Kinematic changes we observed between kilometres 8 and 40 may also be the result of other factors, in addition to the failure of force production among lower-extremity muscles due to fatigue (Hanon and Thépaut-Mathieu, 2005). Decreased neuromuscular activation (Nicol et al., 1991), altered energy substrate utilization, increased demands for body temperature regulation, muscle damage (Kyröläinen et al., 2000), and/or musculotendon structural changes (Tardioli, 2011) could all potentially influence kinematics during a long run. Although these issues are outside the scope of this study, they might be clarified with future research.

Related to our second research question, the present data fit with the findings of Siler and Martin, 1991. All runners change their running kinematics similarly, except that the fast runners in this study decreased their peak knee flexion during support less than the slow runners between kilometres 8 and 40 (Table 3). Fast runners also exhibited significantly more peak knee flexion during support than slow runners throughout the race. We believe this peak knee flexion during support difference is best explained by the different conditions of the runners on the race day: through genetic differences or differences in training. Fast runners are likely more capable to effectively produce muscular force over a more extended period of time, relative to the slow runners. Additionally, the slow runners in our study ran for a longer period of time: the fastest and slowest subjects finished the marathon at2:20:47 and 5:30:10, respectively. In speculation, if the fast runners would have been forced to run for another 3 hours, the results from the comparisons between fast and slow runners may have been different.

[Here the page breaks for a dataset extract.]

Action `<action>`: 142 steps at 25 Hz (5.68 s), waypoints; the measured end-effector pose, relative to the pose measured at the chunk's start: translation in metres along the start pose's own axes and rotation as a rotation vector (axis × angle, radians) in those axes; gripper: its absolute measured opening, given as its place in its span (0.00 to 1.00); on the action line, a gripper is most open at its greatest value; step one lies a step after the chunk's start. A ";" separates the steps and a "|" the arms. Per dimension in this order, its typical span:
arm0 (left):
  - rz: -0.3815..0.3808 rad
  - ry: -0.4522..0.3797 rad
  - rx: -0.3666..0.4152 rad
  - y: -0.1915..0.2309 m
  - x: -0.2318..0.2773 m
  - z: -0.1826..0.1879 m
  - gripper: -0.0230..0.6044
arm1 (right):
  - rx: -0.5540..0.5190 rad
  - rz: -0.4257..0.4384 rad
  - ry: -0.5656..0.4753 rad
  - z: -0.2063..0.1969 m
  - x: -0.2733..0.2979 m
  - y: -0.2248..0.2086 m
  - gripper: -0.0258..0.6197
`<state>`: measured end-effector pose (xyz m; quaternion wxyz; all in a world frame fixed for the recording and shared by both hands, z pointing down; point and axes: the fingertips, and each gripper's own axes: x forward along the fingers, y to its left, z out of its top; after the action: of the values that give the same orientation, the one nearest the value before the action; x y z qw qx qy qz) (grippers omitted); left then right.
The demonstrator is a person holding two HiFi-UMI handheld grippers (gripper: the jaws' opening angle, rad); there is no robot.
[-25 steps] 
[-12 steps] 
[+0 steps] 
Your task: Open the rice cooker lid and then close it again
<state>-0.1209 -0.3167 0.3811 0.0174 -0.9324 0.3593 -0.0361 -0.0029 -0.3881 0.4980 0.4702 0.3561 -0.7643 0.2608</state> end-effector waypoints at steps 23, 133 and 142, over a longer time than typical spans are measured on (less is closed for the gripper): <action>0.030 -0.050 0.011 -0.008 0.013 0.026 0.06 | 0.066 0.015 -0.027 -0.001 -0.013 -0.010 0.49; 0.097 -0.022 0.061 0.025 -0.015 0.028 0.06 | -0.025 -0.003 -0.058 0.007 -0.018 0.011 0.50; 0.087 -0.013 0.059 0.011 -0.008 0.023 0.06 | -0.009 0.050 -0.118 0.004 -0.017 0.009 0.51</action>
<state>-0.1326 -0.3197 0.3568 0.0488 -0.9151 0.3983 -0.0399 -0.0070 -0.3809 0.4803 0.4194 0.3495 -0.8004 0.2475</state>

The present findings imply that runners need not be overly concerned about any kinematics in order to run faster. While peak knee flexion during support was the only kinematic variable separated the fast runners from the slow runners, focusing on resistance training that would increases in both muscular strength and endurance of the knee extensors may increase peak knee flexion during support and maintain a more peak knee flexion during support throughout a marathon.

There were some limitations related to this study. First, some direct lines of sight were blocked by other runners when some of the runners passed by the cameras' fields of view, especially at 8 km. Consequently, we were unable to collect some data that would have otherwise been collected, particularly for some of the fast runners. Second, using the present methods, any change of running kinematics that may have been related to an existing injury or injury acquired during the race could not be evaluated. Third, subjects might run asymmetrically between left and right lower extremities, however, only the right leg was analyzed. For future reference, setting cameras on both sides of the race course could minimize some of these limitations and increase validity.

In conclusion, we observed that, between kilometres 8 and 40, runners generally demonstrate increased stride length, contact time, peak hip flexion during swing, and peak knee flexion during swing, and decreased running speed, stride frequency, peak knee flexion during support and hip extension during swing. We believe that these changes were due to fatigue. In contradiction to our second hypothesis, the observed kinematics generally changed the same (between kilometres 8 and 40) for the fast and slow runners; however, the fast runners did exhibit a more consistent peak knee flexion during support throughout the race, relative to the slow runners. This may have been related more to the runners' condition on race day. Runners should focus on resistance training which would be directed toward increases in both muscular strength and endurance of knee extensors. By so doing, peak knee flexion during support should be increased and be able to be maintained longer throughout the marathon.